Illustration: Aïda Amer/Axios
Kevin Rose, a serial entrepreneur going back to 2004's web pioneer Digg, got tricked into giving away a bunch of very valuable NFTs on Wednesday night.
Why it matters: The multi-part scheme that began with a seemingly mundane airdrop, is a reminder of how easily even the founder of an NFT-focused company could be lured into a trap.
Details: On a Twitter Spaces on Thursday, Rose explained that the malicious airdrop was crucial to tricking him into checking out a website, which in turn was designed to trick him into giving up his tokens.
Of note: Rose keeps all his valuable NFTs on a hardware wallet which is normally offline. But he had taken it out to sell a couple of NFTs from his collection, visiting the OpenSea marketplace to authorize the items for sale.
Be smart: An airdrop is when someone sends a token to a known address, often done to promote something. Yet they can end up being valuable.
How it happened: Rose was on a phone call that he was only half paying attention to while he set up his NFT sale. So, he went to the airdrop's website while his hardware wallet was active.
And then: He found a page that seemed to indicate he should just "sign-in," which turned out to be the fatal step. He realized too late that he'd authorized much more than he meant to.

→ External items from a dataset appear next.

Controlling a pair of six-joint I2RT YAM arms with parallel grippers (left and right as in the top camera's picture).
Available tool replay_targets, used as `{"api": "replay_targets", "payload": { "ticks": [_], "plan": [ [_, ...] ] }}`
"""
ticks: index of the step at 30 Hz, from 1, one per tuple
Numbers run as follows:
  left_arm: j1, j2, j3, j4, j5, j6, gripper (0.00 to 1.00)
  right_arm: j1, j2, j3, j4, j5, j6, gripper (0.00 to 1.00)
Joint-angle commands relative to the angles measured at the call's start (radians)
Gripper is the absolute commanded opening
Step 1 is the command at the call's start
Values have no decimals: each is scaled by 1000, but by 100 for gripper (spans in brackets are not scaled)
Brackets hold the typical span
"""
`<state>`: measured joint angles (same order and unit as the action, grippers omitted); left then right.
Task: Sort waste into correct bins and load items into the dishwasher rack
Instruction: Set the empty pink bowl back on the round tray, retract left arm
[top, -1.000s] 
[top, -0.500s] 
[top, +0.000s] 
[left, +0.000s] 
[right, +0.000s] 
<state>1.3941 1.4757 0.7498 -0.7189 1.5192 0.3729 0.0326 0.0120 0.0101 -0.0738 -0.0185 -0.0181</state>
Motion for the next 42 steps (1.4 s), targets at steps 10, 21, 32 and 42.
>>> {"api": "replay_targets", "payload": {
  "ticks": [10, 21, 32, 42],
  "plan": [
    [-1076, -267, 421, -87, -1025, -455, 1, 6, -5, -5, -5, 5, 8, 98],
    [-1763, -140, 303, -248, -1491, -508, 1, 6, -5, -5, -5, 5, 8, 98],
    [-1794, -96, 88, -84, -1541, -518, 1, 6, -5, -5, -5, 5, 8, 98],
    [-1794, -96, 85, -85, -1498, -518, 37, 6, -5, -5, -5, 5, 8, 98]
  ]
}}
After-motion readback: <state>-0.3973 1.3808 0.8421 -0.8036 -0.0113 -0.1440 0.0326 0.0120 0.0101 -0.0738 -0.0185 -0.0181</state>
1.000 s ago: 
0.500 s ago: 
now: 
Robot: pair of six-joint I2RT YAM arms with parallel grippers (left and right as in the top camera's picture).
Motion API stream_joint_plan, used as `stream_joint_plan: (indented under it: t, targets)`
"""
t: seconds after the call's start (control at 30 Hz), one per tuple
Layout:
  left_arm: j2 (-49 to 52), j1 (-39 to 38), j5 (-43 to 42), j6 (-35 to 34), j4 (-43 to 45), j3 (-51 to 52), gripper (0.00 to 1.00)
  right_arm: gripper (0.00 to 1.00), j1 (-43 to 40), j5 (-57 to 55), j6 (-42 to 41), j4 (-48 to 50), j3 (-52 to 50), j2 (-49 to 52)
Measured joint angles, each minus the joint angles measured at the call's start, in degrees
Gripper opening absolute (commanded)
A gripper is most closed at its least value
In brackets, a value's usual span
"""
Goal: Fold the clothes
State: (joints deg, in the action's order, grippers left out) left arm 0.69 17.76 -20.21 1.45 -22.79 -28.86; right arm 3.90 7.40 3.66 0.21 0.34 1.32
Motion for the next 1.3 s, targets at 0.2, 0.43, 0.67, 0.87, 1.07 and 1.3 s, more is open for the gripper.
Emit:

Context: The crucial point here that Rose made on the Spaces discussion was that Memes by 6529 is a very artsy NFT collection. It's not big and famous. You need to be an insider to appreciate it.
We can't know if the attacker knew they were going after Rose himself, but they could see by looking at the NFTs in his wallet that he must have been an insider.
What we're watching: Rose is now the founder of an NFT-focused company called PROOF Collective, best known for creating one of the top collections, Moonbirds.